Recorded data:
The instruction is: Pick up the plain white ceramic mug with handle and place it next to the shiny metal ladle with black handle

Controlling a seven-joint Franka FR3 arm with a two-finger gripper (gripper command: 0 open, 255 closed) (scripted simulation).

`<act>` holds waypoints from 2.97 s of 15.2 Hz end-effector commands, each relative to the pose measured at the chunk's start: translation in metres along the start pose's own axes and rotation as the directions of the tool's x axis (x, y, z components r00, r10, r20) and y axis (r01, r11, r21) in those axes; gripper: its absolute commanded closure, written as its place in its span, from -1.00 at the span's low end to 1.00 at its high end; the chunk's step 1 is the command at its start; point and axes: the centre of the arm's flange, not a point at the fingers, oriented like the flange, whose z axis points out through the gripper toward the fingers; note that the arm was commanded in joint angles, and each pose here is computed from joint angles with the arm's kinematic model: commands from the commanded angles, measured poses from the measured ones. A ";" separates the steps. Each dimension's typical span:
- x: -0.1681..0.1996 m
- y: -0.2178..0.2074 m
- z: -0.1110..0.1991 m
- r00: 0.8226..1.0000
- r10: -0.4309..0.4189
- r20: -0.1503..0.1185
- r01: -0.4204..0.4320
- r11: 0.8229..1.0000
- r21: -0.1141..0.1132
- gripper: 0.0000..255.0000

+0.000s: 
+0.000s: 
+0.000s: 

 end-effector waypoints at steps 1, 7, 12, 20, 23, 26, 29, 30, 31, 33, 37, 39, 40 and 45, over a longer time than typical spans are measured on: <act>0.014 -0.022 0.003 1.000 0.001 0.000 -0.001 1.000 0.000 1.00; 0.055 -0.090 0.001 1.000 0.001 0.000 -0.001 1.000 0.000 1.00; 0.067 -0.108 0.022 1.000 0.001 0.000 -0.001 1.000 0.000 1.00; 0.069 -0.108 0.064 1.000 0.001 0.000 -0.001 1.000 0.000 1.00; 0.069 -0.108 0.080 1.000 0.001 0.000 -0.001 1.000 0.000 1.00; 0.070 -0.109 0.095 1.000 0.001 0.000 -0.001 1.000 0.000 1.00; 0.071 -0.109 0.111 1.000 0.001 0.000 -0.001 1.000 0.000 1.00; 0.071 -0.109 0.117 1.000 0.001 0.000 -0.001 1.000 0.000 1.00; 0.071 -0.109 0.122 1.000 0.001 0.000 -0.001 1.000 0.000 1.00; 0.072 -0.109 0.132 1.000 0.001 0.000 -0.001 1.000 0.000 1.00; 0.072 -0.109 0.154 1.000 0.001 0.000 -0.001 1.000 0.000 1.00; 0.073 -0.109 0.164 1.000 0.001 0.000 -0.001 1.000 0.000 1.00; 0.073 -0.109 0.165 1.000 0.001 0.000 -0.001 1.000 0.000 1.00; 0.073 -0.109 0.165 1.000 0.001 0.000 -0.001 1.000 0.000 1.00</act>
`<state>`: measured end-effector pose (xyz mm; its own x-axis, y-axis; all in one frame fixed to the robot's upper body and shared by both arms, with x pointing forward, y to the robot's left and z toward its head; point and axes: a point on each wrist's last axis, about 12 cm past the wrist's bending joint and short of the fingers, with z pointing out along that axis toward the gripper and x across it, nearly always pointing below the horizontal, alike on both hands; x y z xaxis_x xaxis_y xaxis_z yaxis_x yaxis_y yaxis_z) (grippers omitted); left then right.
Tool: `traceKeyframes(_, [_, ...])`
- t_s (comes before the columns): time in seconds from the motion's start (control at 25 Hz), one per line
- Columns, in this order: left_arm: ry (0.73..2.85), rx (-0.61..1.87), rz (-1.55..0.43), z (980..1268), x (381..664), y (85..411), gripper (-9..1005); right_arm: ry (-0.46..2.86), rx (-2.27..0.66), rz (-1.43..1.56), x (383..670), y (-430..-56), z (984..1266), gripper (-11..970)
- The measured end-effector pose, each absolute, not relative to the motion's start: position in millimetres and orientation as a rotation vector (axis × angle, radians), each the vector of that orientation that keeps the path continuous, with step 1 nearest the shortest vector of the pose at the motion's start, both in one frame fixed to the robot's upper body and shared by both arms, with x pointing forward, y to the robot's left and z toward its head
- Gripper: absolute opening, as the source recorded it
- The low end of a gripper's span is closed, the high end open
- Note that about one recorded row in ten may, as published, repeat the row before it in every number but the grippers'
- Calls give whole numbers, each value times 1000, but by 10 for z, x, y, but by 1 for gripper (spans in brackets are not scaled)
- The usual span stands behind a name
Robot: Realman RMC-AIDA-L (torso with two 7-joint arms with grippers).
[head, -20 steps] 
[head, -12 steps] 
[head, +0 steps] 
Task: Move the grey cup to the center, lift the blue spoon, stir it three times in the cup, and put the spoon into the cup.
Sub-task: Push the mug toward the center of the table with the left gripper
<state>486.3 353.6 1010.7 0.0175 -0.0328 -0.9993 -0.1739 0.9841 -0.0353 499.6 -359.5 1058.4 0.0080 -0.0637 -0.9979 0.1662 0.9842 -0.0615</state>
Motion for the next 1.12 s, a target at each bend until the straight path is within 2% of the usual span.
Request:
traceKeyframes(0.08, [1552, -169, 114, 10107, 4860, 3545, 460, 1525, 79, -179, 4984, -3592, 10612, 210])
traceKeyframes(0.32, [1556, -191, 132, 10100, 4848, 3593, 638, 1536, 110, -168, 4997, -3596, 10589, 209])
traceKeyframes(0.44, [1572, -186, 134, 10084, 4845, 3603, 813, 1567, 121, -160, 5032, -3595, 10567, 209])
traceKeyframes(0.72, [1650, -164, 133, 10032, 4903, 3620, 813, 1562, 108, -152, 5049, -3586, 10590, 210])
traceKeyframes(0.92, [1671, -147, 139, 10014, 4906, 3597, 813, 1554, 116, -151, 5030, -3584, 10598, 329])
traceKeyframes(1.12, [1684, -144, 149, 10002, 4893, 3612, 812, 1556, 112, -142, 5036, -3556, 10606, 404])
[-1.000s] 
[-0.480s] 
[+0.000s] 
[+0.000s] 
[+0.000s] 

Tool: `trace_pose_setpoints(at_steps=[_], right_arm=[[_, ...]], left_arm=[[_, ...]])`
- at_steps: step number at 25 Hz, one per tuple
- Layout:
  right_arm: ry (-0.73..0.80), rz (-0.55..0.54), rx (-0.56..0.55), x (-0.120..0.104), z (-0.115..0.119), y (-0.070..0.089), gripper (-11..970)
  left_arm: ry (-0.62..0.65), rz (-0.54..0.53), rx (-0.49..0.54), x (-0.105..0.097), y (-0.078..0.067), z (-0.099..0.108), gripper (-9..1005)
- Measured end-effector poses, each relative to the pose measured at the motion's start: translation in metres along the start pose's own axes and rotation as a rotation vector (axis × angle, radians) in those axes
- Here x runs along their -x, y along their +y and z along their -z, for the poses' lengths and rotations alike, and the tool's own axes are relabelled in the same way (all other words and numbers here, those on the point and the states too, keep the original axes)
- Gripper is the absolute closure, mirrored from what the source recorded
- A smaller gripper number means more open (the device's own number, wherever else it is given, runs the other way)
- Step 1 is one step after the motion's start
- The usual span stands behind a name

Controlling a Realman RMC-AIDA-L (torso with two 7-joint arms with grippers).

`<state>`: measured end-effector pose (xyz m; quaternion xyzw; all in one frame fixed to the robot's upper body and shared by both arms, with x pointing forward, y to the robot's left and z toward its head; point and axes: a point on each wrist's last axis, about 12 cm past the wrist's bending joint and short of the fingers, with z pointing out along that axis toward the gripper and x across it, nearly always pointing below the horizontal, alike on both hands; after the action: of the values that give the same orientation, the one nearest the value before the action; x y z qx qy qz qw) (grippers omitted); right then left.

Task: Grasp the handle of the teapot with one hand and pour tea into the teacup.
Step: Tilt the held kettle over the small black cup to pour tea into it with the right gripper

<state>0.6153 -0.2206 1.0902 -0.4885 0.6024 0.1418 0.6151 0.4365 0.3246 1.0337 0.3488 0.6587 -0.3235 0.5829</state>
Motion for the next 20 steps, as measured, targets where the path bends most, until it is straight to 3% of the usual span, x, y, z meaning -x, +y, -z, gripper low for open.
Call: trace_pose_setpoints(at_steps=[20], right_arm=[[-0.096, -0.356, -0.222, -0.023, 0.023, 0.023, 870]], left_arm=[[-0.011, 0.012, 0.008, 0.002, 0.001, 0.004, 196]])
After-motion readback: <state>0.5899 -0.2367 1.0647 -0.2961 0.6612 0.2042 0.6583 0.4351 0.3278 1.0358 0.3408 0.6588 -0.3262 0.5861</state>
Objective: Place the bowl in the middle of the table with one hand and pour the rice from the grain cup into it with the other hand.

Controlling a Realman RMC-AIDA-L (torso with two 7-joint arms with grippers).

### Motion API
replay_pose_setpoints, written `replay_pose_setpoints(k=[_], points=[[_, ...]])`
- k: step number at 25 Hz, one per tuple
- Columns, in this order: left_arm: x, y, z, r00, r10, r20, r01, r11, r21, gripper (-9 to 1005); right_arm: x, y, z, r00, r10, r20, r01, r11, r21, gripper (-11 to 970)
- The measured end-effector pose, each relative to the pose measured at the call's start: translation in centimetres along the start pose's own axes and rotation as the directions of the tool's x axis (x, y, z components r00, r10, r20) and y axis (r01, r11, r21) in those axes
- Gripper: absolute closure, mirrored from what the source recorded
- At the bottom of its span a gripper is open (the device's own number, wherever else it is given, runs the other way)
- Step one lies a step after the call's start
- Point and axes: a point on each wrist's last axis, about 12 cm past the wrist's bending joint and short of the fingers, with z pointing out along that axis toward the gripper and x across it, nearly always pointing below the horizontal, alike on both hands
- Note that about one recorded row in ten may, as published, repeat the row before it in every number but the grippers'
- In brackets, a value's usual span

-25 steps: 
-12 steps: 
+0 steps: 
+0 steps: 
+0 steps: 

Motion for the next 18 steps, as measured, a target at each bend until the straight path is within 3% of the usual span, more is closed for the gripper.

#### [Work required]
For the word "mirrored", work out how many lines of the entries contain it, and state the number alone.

#### [Answer space]
2